Léo croise les jambes, et s’autorise un sourire au moment de reprendre sa conversation :

— Conduisez-moi à l’Élaboratrice. Votre mari s’y refuse obstinément, malgré tous mes moyens de persuasion. Mais, puisque vous la connaissez, le problème est réglé…

— N’en soyez pas aussi certain, le contredit Sol. Il n’est pas dans mon intérêt d’aller contre elle.

— Je croyais qu’il s’agissait d’une amie à vous ?

— « Amie » est un terme très relatif dans ce milieu, Léo.

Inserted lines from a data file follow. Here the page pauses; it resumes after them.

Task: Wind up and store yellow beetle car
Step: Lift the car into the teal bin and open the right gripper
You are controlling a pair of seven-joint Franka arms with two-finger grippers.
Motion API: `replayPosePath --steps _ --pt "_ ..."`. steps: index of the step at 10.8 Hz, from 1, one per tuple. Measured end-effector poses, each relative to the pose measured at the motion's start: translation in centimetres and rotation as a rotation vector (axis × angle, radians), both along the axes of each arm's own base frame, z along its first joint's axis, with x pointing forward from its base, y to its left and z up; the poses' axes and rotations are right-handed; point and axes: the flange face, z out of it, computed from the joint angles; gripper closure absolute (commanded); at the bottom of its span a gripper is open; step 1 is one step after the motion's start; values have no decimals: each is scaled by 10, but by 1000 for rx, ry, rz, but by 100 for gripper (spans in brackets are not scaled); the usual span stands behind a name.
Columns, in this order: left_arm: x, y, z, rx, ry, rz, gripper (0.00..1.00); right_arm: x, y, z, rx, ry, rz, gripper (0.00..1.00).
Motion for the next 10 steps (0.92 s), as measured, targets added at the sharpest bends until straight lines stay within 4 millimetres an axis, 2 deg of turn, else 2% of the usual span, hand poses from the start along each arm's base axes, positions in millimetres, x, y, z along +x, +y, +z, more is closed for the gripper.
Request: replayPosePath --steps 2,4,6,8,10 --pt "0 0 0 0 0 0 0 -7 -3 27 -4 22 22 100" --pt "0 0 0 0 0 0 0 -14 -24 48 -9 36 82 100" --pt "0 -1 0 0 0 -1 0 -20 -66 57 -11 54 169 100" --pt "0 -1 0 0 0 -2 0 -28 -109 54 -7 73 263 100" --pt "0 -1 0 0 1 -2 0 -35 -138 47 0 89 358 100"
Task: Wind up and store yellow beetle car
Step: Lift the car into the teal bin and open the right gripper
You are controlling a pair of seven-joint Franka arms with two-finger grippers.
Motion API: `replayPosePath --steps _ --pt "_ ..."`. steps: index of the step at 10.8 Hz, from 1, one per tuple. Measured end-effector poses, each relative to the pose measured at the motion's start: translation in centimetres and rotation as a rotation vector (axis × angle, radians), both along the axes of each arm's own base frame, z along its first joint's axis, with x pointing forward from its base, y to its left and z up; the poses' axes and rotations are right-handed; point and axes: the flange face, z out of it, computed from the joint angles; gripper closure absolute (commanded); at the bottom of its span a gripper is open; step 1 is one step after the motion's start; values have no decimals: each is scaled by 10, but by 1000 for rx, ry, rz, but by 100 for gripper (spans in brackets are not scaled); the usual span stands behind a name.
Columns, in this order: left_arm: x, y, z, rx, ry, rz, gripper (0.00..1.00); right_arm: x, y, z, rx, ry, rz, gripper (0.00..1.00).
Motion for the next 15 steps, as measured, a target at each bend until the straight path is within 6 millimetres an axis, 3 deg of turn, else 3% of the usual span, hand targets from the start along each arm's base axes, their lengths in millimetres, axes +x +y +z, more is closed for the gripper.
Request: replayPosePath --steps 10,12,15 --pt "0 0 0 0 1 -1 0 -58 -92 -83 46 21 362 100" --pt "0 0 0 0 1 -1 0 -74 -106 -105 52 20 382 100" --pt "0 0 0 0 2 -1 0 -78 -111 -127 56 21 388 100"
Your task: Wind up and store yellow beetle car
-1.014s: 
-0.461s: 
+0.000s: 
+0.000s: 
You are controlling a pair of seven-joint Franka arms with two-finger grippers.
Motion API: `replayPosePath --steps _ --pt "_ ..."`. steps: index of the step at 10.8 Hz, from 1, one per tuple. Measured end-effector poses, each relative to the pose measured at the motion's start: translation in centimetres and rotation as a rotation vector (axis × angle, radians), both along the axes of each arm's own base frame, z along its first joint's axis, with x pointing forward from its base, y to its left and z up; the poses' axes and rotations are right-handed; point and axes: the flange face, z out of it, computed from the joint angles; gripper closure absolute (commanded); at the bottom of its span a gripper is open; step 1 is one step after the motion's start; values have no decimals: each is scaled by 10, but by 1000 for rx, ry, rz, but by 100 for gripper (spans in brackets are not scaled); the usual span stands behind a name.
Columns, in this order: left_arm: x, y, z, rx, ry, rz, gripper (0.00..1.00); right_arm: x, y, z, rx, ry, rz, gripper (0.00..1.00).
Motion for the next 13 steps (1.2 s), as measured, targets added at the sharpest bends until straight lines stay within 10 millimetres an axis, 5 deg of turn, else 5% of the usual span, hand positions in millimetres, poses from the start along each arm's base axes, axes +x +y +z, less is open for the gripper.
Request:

Vous devez bien le savoir, non, vous qui êtes « ami » avec mon mari ?

À cela, Léo ne réprime pas un rire. Ami, il n’est pas censé l’être. Surtout pas maintenant. Mais ami, il l’est peut-être, un peu, au fond. Parce que — et il l’a déjà dit — Malo est un chic type. Un peu déglingué, certes, toujours en vadrouille dans des contrées imaginaires, c’est certain, mais ce n’est pas un méchant. Juste un type quelque peu fracassé. Léo le trouve même amusant, dans toute sa candeur chimique, son engouement pour l’irréel.

Au fond, Léo trouve Malo fascinant.

Un instant, il se demande ce que Malo pense de lui ; ce qu’il peut bien se dire là, maintenant, attaché à sa chaise. Que pense-t-il du fait que son ami — un ami tout frais, certes, un ami vieux de six mois, mais un ami tout de même — l’enlève, le séquestre et le malmène pour atteindre un objectif froid et précis ? Un objectif impersonnel.

— Mais, j’ai l’impression que vous êtes déterminé, Léo.

La voix de Sol arrache l’interpellé à ses réflexions troubles. Le Distributeur ne doit pas se disperser, s’il veut remplir sa mission. Malo, aussi sympathique soit-il, reste un criminel ; et les criminels savent à quel genre de danger ils s’exposent.

— Votre impression est la bonne, Sol, confirme Léo en rajustant sa confiance. Comment procédons-nous ?

— Je vais vous communiquer une adresse. Vous vous y rendrez, avec Malo, et vous y trouverez votre Élaboratrice. Vous aurez alors tout le loisir de déballer vos doléances à ses pieds, et moi je repartirai sans autres tracas avec mon mari. Sommes-nous d’accord ?

Léo réfléchit un instant : c’était un échange, le Synthétiseur contre l’Élaboratrice. C’était sa chance, sa fenêtre, son angle de tir. Alors, arrimant le regard de Malo, il dit :

— Tout à fait d’accord.

— Parfait. Rendez-vous à la Rose des Vents, tour Nord, dixième étage. Vous pouvez venir accompagné.

Sur ce, elle raccroche.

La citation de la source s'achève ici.